The relatively high success rate in our study may be attributed to the inclusion of only primary, short-segment strictures, the predominance of bulbar urethral strictures, and the definition of success as the absence of re-intervention. Nevertheless, prospective, multicenter studies with longer follow-up periods are required to validate these findings.
Our results demonstrated that advanced age, DM, CAD, and postoperative complications (hematuria, urinary tract infection, etc.) significantly increased the risk of recurrence after IU. Yahşi et al. (9) reported that urethral strictures in elderly patients are associated with vascular insufficiency and decreased tissue perfusion. Similarly, Mondal et al. (10) emphasized that low serum testosterone levels were associated with longer strictures and higher recurrence rates. Consistent with these findings, our data confirmed a significant association between increasing age and recurrence risk.
The negative impact of diabetes and aging on wound healing has been well established in previous studies (11, 12). Additionally, components of the metabolic syndrome have been linked to adverse urologic outcomes and may influence stricture biology (13).
In line with this, our study also demonstrated a significantly higher recurrence risk among patients with DM. Likewise, CAD plays a key role not only in the development of urethral strictures but also in recurrence risk. Yildiz et al. (14) reported a positive correlation between CAD severity and urethral stricture formation while Meyer et al. (15) found that CAD significantly increased recurrence rates after urethroplasty. Our findings also support a significant association between CAD and recurrence after IU.
Regarding etiology, iatrogenic causes predominate in developed countries, whereas traumatic and infectious causes are more frequent in developing regions (16).

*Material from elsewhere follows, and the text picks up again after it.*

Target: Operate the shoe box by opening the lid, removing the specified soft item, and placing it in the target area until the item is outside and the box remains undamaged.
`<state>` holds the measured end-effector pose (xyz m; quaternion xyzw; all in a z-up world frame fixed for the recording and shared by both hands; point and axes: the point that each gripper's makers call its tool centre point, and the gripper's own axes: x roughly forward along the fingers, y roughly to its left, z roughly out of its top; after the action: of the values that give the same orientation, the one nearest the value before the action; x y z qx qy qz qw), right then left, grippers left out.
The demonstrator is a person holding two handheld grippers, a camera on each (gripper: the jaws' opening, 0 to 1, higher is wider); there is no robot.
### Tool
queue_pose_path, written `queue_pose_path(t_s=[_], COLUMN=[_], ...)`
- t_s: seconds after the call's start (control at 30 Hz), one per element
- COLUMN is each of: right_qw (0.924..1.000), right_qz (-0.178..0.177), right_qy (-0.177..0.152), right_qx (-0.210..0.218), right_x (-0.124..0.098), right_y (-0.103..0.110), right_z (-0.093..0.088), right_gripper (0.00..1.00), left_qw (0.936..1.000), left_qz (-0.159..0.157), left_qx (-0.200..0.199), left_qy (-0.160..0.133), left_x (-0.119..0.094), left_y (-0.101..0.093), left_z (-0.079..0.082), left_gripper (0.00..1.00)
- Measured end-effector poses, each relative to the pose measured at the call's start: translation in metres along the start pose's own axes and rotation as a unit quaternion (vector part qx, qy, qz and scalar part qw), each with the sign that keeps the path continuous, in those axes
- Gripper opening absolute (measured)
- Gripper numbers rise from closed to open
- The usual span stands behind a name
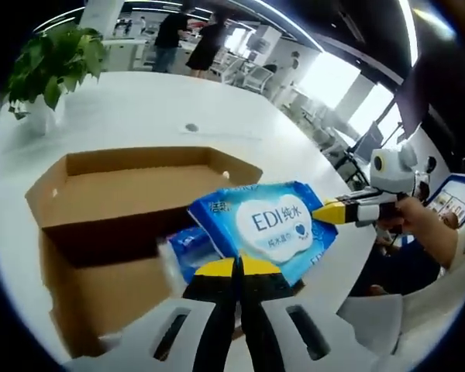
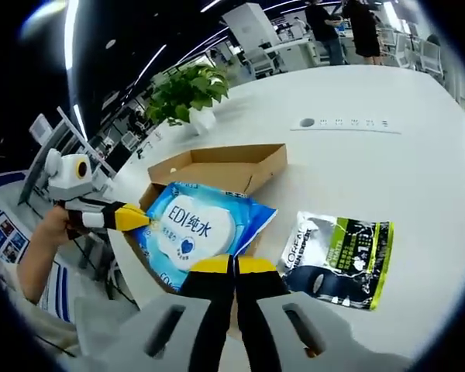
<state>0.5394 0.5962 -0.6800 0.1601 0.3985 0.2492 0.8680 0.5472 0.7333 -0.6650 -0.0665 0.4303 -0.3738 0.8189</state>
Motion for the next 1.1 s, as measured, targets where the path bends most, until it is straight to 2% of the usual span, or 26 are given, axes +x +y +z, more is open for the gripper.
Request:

Sawyer et al. (17) reported a limited impact of postoperative infections and hematomas on early recurrence, whereas in our study, all patients with postoperative complications experienced early recurrence, suggesting a stronger association in our cohort.
Although some studies have suggested that stricture length and catheterization duration may affect recurrence risk (18, 19), we found no significant association between these variables and recurrence in our analysis.
Study Limitations
The main limitations of our study include its retrospective design, single-center setting, limited long-term follow-up data, and the fact that procedures were performed by different surgeons. Future prospective, multicenter studies with standardized surgical techniques and longer follow-up periods are warranted to confirm our findings.
Conclusion
IU is a simple, minimally invasive procedure that is safely applied in selected patients; however, advanced age, DM, CAD, and postoperative complications significantly increase the recurrence risk. Identifying these risk factors may help in selecting high-risk patients who could benefit from early consideration of alternative surgical options such as urethroplasty.